Published by Little, Brown and Company
A deluxe special edition boxed set of 23 Tintin classic graphic novels, collected in seven hardcover volumes plus a bonus book featuring Tintin and Co., a closer look at favorite Tintin characters revealing their origins, inspirations, and the source of their enduring fascination. Packaged in a handsome slipcase.
I had read a few stories from the collection throughout my years and I've always really enjoyed them. Tintin is just a great adventure comic all around. I threw this collection on my Christmas list, not thinking anything of it, and was actually really excited when I unwrapped it. It had come in and out of my reading rotation every now and then and I finally sat down and finished the last book within the last week. Excluding Tintin and the Land of the Soviets, Tintin in the Congo, Tintin and the Red Sea Sharks, and Tintin and Alph-Art, this collection features what I would consider the critical stories that Hergé wrote. I think Tintin in America starts off the series slow and on a low note but Cigars of the Pharaoh really ramps it up and it continues with that quality. Then as soon as you feel all too familiar with Tintin and Snowy you are introduced to Thomson and Thompson, Professor Calculus, and Captain Haddock who really bring incredible things to the series. Hergé's characters are all around a ton of fun and his heroes are humorous and enjoyable, his villains are shady and conniving and the adventures send Tintin all around the globe (as they should.)

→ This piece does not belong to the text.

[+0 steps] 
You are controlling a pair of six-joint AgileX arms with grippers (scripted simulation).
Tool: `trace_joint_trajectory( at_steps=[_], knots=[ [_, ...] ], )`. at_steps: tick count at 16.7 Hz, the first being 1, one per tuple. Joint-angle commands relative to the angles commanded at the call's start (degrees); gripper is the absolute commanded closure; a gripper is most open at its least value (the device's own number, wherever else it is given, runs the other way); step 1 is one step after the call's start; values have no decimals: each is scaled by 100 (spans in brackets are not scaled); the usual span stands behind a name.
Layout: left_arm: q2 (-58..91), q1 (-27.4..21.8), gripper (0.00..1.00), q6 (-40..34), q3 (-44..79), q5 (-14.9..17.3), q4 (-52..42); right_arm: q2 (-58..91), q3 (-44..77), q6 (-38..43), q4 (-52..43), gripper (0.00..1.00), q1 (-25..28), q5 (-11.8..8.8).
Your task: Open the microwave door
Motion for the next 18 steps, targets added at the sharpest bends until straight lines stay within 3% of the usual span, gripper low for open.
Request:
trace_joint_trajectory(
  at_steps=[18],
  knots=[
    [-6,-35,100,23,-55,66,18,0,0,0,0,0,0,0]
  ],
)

I take a whole lot of inspiration from Hergé. As someone who defined ligne claire I've really eaten it up and looked at how he's composed his panels and played with his characters. I absolutely love Professor Calculus and Haddock's interactions and Thomson and Thompson are always reliable for a great laugh. Hergé was able to seamlessly combine humor, action, and adventure all in one package for pretty much each story in the collection. While some times the pacing seems to be wonky and it does get a little exposition heavy, the payoffs are almost always worth it. I'd definitely seek these stories out and the Nickelodeon cartoon does a great job of bringing it to television while the 2011 film does a great job bringing it to the big screen. Rating: 5/5.